*Prompt*. Note every line in the entries that contains the string "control", and copy it.

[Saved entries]
┄┄┄┄┄┄┄┄┄┄┄┄┄┄┄┄┄┄┄┄

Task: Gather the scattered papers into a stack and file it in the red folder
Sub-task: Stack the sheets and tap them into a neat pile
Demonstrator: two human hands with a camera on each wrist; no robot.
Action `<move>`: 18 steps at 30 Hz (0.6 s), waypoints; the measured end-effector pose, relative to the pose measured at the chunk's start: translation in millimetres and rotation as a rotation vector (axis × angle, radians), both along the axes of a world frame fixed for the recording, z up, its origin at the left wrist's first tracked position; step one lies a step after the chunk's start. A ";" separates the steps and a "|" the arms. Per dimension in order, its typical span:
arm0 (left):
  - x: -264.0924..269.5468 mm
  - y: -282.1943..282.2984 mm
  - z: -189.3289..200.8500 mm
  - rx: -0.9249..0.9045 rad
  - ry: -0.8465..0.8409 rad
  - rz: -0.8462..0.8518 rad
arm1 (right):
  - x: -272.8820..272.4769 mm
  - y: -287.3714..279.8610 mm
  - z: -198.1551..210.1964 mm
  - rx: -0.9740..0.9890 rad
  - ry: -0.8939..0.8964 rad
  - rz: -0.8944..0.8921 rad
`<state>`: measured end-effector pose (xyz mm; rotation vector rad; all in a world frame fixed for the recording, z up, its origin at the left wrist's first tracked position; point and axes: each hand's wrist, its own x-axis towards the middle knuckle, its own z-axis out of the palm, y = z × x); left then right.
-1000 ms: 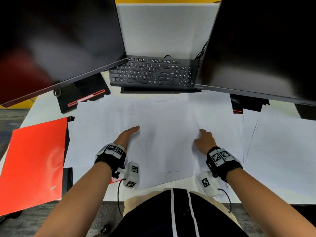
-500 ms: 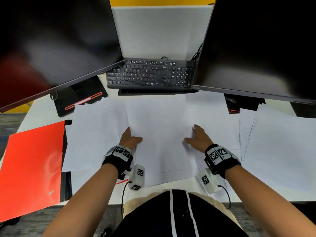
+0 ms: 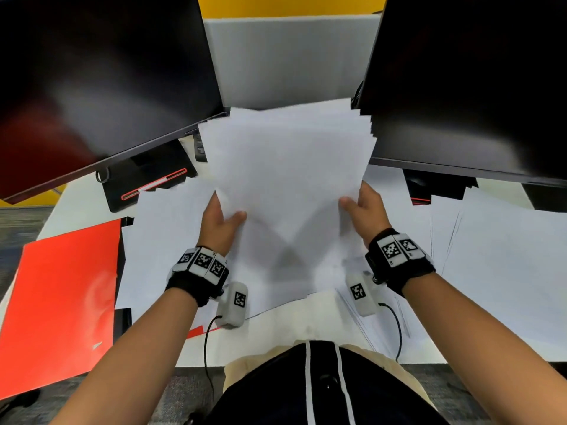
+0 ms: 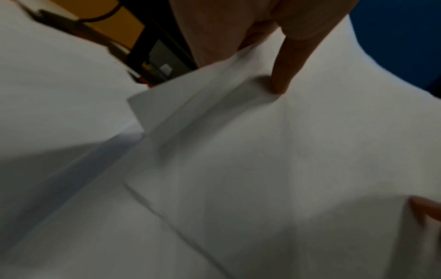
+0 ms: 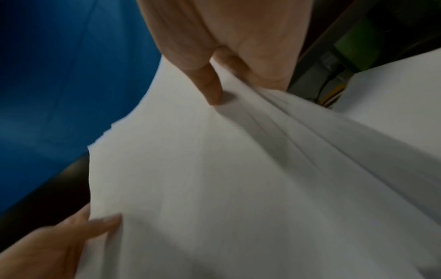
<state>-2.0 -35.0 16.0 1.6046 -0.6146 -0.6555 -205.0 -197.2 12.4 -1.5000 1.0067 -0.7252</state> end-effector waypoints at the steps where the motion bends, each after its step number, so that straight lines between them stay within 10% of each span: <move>1: -1.0 -3.5 7.5 -0.040 -0.049 0.022 | 3.0 0.9 7.3 -0.026 -0.055 -0.021; 9: -15.7 -7.0 21.3 -0.208 -0.170 0.080 | -4.2 7.8 28.2 -0.014 -0.316 -0.011; 18: -11.5 -16.6 16.7 -0.297 0.064 0.104 | -0.7 11.0 28.9 0.057 -0.401 -0.021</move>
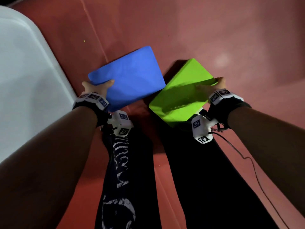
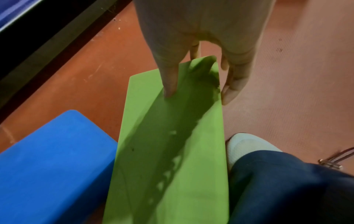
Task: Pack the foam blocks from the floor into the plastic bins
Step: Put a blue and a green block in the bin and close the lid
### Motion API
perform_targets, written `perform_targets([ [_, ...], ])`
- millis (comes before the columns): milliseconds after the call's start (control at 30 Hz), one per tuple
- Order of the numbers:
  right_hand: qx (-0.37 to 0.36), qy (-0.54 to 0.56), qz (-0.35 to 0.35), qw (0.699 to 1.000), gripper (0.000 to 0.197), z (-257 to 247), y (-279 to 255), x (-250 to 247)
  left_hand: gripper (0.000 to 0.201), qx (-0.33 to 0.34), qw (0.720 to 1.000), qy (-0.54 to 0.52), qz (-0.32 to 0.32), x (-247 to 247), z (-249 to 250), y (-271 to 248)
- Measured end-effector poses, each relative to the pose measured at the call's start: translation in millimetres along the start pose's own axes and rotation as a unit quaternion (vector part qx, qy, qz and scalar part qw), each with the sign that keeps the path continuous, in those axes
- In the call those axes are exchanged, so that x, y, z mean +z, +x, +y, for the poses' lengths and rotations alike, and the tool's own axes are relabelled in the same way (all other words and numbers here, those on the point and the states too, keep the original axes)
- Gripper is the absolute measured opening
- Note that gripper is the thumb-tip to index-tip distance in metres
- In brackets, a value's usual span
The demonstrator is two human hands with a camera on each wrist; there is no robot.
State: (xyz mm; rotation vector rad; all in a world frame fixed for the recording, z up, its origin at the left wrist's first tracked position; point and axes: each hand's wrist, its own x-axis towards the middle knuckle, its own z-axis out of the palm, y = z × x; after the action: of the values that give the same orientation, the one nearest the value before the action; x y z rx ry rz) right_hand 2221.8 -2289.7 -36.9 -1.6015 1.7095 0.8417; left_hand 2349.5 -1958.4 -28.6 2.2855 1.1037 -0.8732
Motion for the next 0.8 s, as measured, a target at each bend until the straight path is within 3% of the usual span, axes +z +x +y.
perform_targets([
  [100, -0.013, -0.001, 0.024, 1.000, 0.068, -6, -24, -13, 0.089, 0.052, 0.996, -0.075, 0.008, -12, 11, -8],
  [167, -0.022, -0.007, 0.003, 1.000, 0.075, -5, -42, -20, 0.068, 0.094, 0.992, -0.084, -0.002, -19, 19, -17],
  [233, -0.021, -0.019, -0.028, 0.999, 0.083, 4, -46, -23, 0.066, 0.142, 0.986, -0.083, -0.018, -25, 23, -24],
  [333, -0.006, -0.033, -0.022, 0.999, 0.107, 27, -31, -17, 0.075, 0.162, 0.981, -0.093, -0.044, -32, 25, -43],
  [433, -0.004, -0.054, -0.035, 0.998, 0.135, 42, -35, -8, 0.117, 0.105, 0.988, -0.083, -0.074, -32, 24, -65],
  [533, -0.017, -0.046, -0.051, 0.997, 0.108, 33, -75, -12, 0.134, 0.054, 0.991, -0.069, -0.099, -28, 13, -70],
  [667, -0.061, -0.003, -0.038, 0.997, 0.073, 12, -128, -16, 0.128, 0.027, 0.995, -0.054, -0.084, -39, 7, -70],
  [800, -0.092, -0.033, -0.020, 0.995, 0.075, 1, -165, -10, 0.113, 0.089, 0.993, -0.040, -0.059, -75, 18, -84],
])
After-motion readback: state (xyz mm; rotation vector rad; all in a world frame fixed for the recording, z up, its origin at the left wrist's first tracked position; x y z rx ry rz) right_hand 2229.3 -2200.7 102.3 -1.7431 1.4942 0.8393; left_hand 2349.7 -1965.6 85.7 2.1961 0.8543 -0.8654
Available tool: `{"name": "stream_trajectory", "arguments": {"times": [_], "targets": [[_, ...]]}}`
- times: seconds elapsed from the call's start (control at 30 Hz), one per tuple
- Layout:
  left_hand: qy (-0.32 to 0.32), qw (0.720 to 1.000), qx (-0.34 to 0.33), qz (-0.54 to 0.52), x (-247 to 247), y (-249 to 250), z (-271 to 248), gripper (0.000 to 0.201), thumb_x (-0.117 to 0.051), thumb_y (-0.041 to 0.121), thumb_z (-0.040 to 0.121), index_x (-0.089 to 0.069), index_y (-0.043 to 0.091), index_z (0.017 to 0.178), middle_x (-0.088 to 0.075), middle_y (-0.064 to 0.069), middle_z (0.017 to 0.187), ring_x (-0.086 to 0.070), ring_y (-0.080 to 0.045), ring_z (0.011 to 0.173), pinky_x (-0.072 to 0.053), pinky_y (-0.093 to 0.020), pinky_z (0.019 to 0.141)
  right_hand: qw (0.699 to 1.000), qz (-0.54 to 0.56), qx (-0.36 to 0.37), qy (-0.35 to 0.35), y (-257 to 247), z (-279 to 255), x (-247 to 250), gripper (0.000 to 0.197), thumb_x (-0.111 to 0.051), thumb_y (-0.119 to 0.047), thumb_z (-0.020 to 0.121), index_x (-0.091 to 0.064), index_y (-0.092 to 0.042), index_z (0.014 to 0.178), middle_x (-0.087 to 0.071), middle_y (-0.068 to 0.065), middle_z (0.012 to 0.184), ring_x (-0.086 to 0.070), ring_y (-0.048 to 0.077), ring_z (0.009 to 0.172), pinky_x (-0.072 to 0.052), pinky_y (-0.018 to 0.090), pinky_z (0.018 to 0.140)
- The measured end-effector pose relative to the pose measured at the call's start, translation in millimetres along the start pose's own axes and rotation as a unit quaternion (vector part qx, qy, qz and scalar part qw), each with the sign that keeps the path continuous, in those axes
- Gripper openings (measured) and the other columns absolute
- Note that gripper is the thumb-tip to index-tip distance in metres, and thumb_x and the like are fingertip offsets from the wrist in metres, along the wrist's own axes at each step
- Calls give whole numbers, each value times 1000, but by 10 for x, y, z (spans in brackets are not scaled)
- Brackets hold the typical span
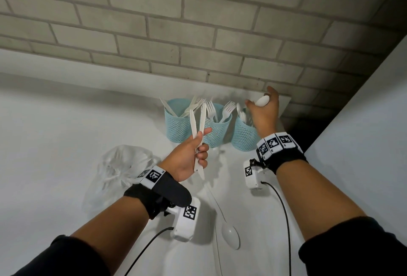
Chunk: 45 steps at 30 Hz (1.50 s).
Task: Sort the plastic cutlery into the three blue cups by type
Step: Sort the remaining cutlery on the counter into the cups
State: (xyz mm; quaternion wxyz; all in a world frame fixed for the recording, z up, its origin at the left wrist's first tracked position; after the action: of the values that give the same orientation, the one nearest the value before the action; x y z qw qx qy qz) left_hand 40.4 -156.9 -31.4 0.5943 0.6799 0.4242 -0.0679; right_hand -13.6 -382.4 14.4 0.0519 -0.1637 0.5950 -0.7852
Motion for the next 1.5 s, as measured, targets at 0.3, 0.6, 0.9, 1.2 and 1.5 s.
{"name": "stream_trajectory", "arguments": {"times": [0.3,0.6,0.9,1.2,1.5], "targets": [[-25,999,14,-16,50,6,-83,33,-33,10,101,-50,9,129,-51,2,67,-47,-8,54,-43,-21,50,984,-71,162,17,-116,-90,45,64,-71,-22,81,-42,-19,138,-41,10,140,-43,22,127,-36,29,106],[-39,997,72,-16,35,4,-160,45,-32,43,99,-57,10,116,-41,5,59,-35,-4,46,-34,-17,47,947,-242,213,7,-299,-229,63,59,-60,-44,85,-46,-14,134,-37,15,143,-30,32,132,-27,46,107],[-93,991,86,31,-110,28,-221,78,-19,74,83,-62,10,93,-30,5,54,-27,-5,44,-26,-18,45,752,-269,525,-294,-587,-1089,-506,46,-37,-45,92,-70,-16,77,-65,-2,77,-58,19,77,-47,36,77],[29,982,15,188,305,192,-272,13,-52,8,94,-63,2,97,-66,2,66,-54,-1,49,-46,-11,50,755,-420,476,-165,-383,-934,-241,49,-41,-45,92,-41,-22,48,-37,-4,39,-30,13,35,-30,19,39],[139,980,-86,117,444,274,-213,11,-54,-1,91,-58,7,98,-62,-13,82,-66,-8,56,-56,-15,61,723,-397,222,-520,-244,-1346,-445,29,-38,-31,100,-52,-11,116,-61,10,95,-54,23,86,-36,28,70]]}}
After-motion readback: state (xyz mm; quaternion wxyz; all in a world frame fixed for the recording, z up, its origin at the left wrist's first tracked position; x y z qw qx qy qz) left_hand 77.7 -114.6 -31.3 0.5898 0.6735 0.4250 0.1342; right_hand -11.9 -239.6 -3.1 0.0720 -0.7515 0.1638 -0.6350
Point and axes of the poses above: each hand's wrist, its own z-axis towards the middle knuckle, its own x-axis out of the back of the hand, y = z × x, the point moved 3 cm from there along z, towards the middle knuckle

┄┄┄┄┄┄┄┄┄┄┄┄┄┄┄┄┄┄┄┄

*Exercise response*.
- millis (comes before the columns): milliseconds after the call's start (control at 30 Hz), one per tuple
- times: seconds elapsed from the call's start (control at 30 Hz), one per tuple

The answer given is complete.